[Brief] Write out the full listing again, exactly as it stands.

Material to process section start

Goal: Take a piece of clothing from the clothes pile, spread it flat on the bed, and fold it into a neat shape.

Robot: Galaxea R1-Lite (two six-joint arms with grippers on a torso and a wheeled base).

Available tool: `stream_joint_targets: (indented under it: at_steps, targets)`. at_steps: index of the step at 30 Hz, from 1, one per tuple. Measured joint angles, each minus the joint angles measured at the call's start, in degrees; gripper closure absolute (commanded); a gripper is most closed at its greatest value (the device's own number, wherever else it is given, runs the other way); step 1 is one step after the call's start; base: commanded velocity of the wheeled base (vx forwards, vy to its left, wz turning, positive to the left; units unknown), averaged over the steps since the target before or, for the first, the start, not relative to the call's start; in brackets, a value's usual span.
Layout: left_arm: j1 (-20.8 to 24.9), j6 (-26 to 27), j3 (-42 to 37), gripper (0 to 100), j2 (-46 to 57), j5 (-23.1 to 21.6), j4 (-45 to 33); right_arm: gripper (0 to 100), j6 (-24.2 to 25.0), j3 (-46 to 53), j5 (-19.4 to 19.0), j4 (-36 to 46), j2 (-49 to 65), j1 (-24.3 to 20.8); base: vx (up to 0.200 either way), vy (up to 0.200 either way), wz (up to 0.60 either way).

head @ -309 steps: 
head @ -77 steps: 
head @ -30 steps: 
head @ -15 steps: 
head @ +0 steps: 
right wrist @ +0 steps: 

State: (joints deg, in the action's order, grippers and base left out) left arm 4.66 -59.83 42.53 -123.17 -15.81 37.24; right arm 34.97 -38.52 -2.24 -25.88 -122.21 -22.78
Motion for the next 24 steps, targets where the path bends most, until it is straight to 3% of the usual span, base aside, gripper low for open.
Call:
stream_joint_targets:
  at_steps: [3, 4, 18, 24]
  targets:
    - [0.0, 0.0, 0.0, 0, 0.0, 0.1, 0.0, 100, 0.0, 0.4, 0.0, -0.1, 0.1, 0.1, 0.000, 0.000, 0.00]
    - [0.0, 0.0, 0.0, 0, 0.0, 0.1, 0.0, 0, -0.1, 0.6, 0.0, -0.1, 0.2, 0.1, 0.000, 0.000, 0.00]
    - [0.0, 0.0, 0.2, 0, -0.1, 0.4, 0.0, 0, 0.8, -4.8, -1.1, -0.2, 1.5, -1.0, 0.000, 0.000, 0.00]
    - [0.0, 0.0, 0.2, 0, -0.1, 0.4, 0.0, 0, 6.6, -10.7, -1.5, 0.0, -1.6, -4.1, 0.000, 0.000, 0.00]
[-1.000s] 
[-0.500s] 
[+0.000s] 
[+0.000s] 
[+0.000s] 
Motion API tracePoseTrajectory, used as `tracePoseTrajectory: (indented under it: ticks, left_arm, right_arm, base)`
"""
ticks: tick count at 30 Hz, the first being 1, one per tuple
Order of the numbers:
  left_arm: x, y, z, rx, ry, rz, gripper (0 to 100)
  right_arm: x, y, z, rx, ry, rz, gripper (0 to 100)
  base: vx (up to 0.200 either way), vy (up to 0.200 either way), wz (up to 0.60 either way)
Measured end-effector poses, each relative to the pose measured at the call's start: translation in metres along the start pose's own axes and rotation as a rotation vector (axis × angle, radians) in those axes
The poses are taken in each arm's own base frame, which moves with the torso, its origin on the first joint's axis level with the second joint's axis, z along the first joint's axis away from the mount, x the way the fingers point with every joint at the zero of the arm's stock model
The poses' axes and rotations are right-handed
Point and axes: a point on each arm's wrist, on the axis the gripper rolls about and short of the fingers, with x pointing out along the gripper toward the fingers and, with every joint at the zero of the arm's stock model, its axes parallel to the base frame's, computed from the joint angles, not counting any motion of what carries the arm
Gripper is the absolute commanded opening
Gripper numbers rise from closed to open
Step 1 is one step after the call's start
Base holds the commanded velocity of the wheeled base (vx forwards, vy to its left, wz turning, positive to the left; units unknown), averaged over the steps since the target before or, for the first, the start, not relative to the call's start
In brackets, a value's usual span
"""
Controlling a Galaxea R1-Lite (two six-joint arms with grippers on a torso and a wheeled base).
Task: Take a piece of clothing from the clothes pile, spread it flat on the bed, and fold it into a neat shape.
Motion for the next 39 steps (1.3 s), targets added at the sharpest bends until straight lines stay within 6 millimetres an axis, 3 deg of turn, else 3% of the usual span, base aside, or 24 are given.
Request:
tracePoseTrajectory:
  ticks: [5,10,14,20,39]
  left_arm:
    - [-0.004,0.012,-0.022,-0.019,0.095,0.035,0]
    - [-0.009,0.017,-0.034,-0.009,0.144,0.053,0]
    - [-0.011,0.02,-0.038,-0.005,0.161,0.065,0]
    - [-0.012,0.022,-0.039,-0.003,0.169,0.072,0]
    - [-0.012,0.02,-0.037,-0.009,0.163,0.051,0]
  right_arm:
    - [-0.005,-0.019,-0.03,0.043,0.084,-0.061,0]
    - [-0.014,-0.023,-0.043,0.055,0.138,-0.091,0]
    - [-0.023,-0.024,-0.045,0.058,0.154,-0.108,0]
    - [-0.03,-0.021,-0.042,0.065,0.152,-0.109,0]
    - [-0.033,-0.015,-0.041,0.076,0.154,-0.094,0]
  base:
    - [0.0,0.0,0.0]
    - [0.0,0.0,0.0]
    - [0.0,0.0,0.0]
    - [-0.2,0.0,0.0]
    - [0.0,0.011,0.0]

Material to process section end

[Finished task]
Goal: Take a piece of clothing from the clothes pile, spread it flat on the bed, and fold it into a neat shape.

Robot: Galaxea R1-Lite (two six-joint arms with grippers on a torso and a wheeled base).

Available tool: `stream_joint_targets: (indented under it: at_steps, targets)`. at_steps: index of the step at 30 Hz, from 1, one per tuple. Measured joint angles, each minus the joint angles measured at the call's start, in degrees; gripper closure absolute (commanded); a gripper is most closed at its greatest value (the device's own number, wherever else it is given, runs the other way); step 1 is one step after the call's start; base: commanded velocity of the wheeled base (vx forwards, vy to its left, wz turning, positive to the left; units unknown), averaged over the steps since the target before or, for the first, the start, not relative to the call's start; in brackets, a value's usual span.
Layout: left_arm: j1 (-20.8 to 24.9), j6 (-26 to 27), j3 (-42 to 37), gripper (0 to 100), j2 (-46 to 57), j5 (-23.1 to 21.6), j4 (-45 to 33); right_arm: gripper (0 to 100), j6 (-24.2 to 25.0), j3 (-46 to 53), j5 (-19.4 to 19.0), j4 (-36 to 46), j2 (-49 to 65), j1 (-24.3 to 20.8); base: vx (up to 0.200 either way), vy (up to 0.200 either way), wz (up to 0.60 either way).

head @ -309 steps: 
head @ -77 steps: 
head @ -30 steps: 
head @ -15 steps: 
head @ +0 steps: 
right wrist @ +0 steps: 

State: (joints deg, in the action's order, grippers and base left out) left arm 4.66 -59.83 42.53 -123.17 -15.81 37.24; right arm 34.97 -38.52 -2.24 -25.88 -122.21 -22.78
Motion for the next 24 steps, targets where the path bends most, until it is straight to 3% of the usual span, base aside, gripper low for open.
Call:
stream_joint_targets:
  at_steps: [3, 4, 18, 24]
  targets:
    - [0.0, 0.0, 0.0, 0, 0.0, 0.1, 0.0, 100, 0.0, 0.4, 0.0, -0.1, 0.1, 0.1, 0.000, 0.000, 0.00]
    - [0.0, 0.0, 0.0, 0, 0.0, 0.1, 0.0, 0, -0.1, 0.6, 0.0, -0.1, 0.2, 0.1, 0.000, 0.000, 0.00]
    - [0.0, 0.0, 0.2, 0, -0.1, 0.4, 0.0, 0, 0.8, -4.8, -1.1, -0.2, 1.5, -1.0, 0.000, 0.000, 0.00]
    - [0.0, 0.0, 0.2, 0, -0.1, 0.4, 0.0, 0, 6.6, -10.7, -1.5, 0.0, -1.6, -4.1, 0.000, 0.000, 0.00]
[-1.000s] 
[-0.500s] 
[+0.000s] 
[+0.000s] 
[+0.000s] 
Motion API tracePoseTrajectory, used as `tracePoseTrajectory: (indented under it: ticks, left_arm, right_arm, base)`
"""
ticks: tick count at 30 Hz, the first being 1, one per tuple
Order of the numbers:
  left_arm: x, y, z, rx, ry, rz, gripper (0 to 100)
  right_arm: x, y, z, rx, ry, rz, gripper (0 to 100)
  base: vx (up to 0.200 either way), vy (up to 0.200 either way), wz (up to 0.60 either way)
Measured end-effector poses, each relative to the pose measured at the call's start: translation in metres along the start pose's own axes and rotation as a rotation vector (axis × angle, radians) in those axes
The poses are taken in each arm's own base frame, which moves with the torso, its origin on the first joint's axis level with the second joint's axis, z along the first joint's axis away from the mount, x the way the fingers point with every joint at the zero of the arm's stock model
The poses' axes and rotations are right-handed
Point and axes: a point on each arm's wrist, on the axis the gripper rolls about and short of the fingers, with x pointing out along the gripper toward the fingers and, with every joint at the zero of the arm's stock model, its axes parallel to the base frame's, computed from the joint angles, not counting any motion of what carries the arm
Gripper is the absolute commanded opening
Gripper numbers rise from closed to open
Step 1 is one step after the call's start
Base holds the commanded velocity of the wheeled base (vx forwards, vy to its left, wz turning, positive to the left; units unknown), averaged over the steps since the target before or, for the first, the start, not relative to the call's start
In brackets, a value's usual span
"""
Controlling a Galaxea R1-Lite (two six-joint arms with grippers on a torso and a wheeled base).
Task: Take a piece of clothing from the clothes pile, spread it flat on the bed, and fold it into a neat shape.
Motion for the next 39 steps (1.3 s), targets added at the sharpest bends until straight lines stay within 6 millimetres an axis, 3 deg of turn, else 3% of the usual span, base aside, or 24 are given.
Request:
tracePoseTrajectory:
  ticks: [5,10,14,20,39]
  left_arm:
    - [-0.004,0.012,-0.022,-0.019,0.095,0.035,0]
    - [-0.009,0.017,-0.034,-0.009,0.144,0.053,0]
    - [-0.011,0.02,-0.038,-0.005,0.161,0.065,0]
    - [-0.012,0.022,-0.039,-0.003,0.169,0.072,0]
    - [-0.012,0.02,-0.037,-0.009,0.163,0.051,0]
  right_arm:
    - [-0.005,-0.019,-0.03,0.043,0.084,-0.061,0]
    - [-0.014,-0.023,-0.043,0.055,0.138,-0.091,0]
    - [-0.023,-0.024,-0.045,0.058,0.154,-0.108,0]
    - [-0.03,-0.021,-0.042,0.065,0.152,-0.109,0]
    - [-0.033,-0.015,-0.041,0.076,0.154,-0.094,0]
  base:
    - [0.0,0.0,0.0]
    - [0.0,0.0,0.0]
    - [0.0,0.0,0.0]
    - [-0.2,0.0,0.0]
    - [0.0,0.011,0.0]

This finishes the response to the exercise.